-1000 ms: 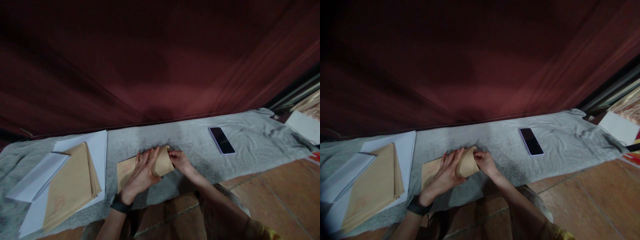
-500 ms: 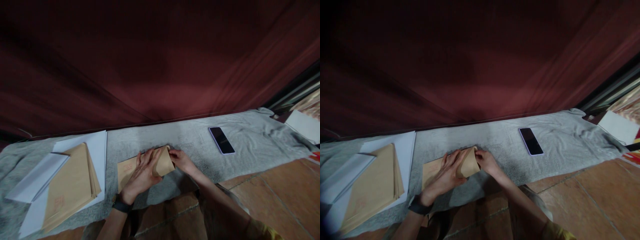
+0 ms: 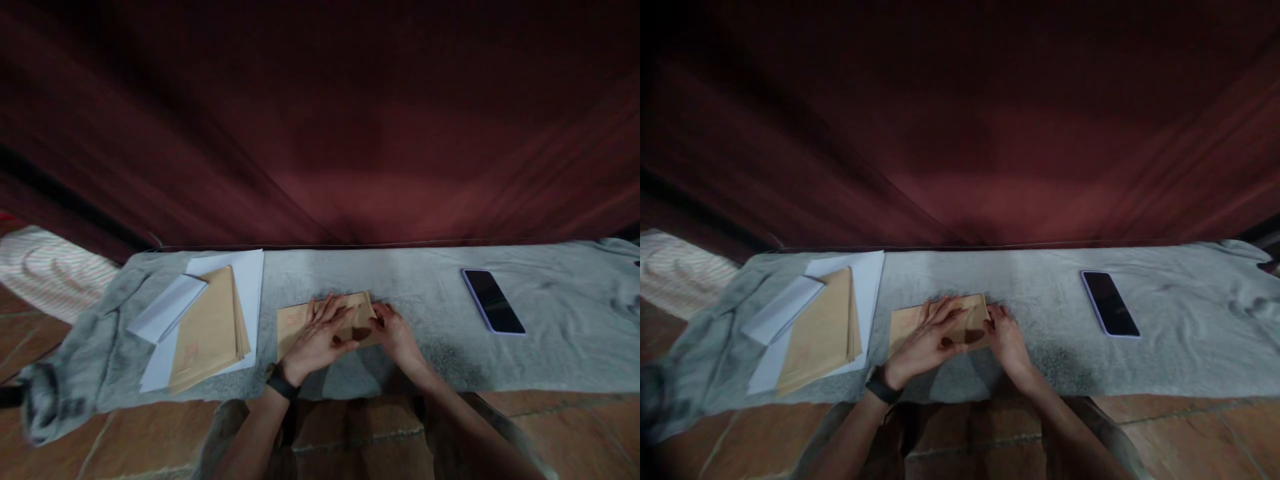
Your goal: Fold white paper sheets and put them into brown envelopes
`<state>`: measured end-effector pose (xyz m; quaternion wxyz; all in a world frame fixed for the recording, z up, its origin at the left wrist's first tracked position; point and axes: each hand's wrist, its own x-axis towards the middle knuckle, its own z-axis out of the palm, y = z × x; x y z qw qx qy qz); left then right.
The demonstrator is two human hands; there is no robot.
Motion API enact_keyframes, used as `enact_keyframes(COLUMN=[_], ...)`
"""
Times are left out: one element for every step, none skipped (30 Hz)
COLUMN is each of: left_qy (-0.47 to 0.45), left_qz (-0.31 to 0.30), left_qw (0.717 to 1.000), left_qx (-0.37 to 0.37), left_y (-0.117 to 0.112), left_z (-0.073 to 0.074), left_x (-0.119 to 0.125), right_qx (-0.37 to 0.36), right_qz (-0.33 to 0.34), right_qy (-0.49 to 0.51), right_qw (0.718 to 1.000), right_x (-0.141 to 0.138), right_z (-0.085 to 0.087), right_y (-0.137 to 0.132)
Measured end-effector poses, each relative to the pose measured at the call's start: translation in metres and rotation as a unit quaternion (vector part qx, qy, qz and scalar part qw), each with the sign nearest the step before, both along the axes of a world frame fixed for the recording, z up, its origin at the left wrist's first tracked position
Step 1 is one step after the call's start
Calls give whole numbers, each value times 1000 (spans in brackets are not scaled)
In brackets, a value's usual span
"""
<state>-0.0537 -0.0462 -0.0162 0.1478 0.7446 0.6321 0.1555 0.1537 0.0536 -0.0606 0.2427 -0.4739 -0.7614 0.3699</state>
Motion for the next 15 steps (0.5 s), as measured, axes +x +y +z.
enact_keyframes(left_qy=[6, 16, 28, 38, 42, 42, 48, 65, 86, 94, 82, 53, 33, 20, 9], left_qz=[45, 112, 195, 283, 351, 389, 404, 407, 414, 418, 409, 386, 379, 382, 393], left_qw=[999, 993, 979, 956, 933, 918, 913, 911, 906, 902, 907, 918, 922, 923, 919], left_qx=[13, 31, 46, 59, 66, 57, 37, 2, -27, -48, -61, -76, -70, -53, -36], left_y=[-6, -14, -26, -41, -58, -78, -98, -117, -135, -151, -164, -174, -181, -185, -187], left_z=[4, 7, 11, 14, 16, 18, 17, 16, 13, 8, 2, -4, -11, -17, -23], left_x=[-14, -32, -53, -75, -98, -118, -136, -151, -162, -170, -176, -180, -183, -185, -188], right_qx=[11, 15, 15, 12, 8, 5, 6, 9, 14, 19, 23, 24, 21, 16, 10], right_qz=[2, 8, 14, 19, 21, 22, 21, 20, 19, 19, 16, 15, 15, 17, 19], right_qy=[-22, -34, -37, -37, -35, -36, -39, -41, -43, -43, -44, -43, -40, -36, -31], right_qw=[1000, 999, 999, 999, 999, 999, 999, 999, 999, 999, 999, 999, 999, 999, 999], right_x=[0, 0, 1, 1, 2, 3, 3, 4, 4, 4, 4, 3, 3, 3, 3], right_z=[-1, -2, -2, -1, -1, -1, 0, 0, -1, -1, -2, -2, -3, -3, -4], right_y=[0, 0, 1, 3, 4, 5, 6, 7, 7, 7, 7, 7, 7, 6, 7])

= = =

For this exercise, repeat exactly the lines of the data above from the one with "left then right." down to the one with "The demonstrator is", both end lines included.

Written solution =
`<state>`: measured end-effector pose (xyz m; quaternion wxyz; all in a world frame fixed for the recording, z up, its origin at the left wrist's first tracked position; point and axes: each hand's wrist, its own x-axis towards the middle knuckle, its own z-axis out of the palm, y = z × x; x y z qw qx qy qz); left then right.
The demonstrator is two human hands; there is no robot.

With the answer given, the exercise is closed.